Synergistic Photocatalytic Production of H2O2 and Imines via Oxygen-Enriched Acetonitrile Medium and Benzylamine Oxidation

Abstract

Photocatalytic technology has emerged as a sustainable and efficient strategy for chemical synthesis, yet its application in H2O2 production is limited by low dissolved oxygen availability and inefficient charge carrier utilization. To overcome these limitations, we developed an innovative photocatalytic system that uses acetonitrile as the solvent. Due to its markedly higher oxygen solubility compared to water, this system significantly improves oxygen mass transfer and overall reaction kinetics. Furthermore, we introduced benzylamine oxidation as an alternative to the conventional water oxidation reaction. Benefiting from its favorable oxidation potential, the oxidation of benzylamine not only requires lower energy input but also couples synergistically with H2O2 generation, forming a bifunctional catalytic system that significantly enhances the efficiency of H2O2 synthesis.

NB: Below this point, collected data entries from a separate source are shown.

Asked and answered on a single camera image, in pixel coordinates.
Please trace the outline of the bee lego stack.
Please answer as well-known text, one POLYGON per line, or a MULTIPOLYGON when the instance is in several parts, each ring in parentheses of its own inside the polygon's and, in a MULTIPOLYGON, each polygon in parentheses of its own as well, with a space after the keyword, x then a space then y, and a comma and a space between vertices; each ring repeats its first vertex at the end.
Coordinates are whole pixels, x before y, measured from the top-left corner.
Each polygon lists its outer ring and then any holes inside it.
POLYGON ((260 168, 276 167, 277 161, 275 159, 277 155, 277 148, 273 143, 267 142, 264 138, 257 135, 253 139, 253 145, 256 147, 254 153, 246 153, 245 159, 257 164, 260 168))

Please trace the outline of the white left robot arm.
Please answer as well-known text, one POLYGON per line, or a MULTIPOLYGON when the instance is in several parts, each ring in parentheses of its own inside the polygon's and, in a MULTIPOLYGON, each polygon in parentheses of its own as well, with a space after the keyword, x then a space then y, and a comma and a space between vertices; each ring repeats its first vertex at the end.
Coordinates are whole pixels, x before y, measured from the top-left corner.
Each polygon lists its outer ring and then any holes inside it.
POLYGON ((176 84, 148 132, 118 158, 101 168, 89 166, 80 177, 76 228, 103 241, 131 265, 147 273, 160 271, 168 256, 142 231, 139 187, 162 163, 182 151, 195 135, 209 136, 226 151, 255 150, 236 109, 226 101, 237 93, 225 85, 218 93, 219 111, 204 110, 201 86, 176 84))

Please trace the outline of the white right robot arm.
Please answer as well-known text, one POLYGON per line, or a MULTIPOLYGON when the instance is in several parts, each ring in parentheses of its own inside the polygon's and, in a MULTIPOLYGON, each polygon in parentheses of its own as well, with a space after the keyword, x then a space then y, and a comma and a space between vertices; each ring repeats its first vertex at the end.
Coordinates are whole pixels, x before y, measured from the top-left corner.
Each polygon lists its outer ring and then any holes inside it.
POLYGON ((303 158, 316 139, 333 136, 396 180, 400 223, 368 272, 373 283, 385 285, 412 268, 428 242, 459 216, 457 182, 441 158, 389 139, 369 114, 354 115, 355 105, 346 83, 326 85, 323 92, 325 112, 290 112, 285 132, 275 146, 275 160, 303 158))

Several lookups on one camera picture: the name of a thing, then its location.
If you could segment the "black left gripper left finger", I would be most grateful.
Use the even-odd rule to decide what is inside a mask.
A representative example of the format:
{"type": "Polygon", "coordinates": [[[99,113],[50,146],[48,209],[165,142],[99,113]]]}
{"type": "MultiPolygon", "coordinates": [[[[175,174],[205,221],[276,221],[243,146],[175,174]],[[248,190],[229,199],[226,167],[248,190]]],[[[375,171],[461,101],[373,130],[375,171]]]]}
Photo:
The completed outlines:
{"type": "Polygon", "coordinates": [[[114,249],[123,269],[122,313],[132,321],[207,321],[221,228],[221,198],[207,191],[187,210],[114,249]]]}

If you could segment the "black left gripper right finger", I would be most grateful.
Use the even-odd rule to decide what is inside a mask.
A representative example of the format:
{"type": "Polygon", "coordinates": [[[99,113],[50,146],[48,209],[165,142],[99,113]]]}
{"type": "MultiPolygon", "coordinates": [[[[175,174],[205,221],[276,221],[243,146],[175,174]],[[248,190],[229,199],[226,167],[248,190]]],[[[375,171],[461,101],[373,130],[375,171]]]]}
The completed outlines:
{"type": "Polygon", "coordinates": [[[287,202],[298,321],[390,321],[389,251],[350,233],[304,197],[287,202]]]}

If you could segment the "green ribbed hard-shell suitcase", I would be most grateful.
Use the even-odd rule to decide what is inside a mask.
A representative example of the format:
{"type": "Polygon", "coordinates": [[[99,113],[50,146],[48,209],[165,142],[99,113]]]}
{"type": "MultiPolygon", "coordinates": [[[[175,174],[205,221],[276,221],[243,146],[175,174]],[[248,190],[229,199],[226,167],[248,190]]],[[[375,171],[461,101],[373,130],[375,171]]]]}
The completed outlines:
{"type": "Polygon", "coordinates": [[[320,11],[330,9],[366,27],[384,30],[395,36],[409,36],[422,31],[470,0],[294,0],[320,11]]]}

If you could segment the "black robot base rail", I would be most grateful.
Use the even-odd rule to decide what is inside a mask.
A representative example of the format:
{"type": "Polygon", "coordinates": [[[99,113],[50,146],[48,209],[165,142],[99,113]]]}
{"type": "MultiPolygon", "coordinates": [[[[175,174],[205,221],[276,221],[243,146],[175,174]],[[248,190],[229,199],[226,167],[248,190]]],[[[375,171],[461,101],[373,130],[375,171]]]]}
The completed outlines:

The system achieves a high H2O2 production rate of 12.03 mmol·g-1·h-1 and a concentration of 28.9 mmol/L, significantly outperforming conventional aqueous-phase systems. Subsequent distillation and extraction processes concentrated the aqueous H2O2 solution to 413.43 mM (>1 wt%), approaching the concentration of medical-grade H2O2. Mechanistic investigations confirm that the reaction follows a two-electron oxygen reduction pathway. This work not only presents a novel and sustainable route for H2O2 production but also demonstrates the potential for photocatalytic synthesis of other high-value chemicals.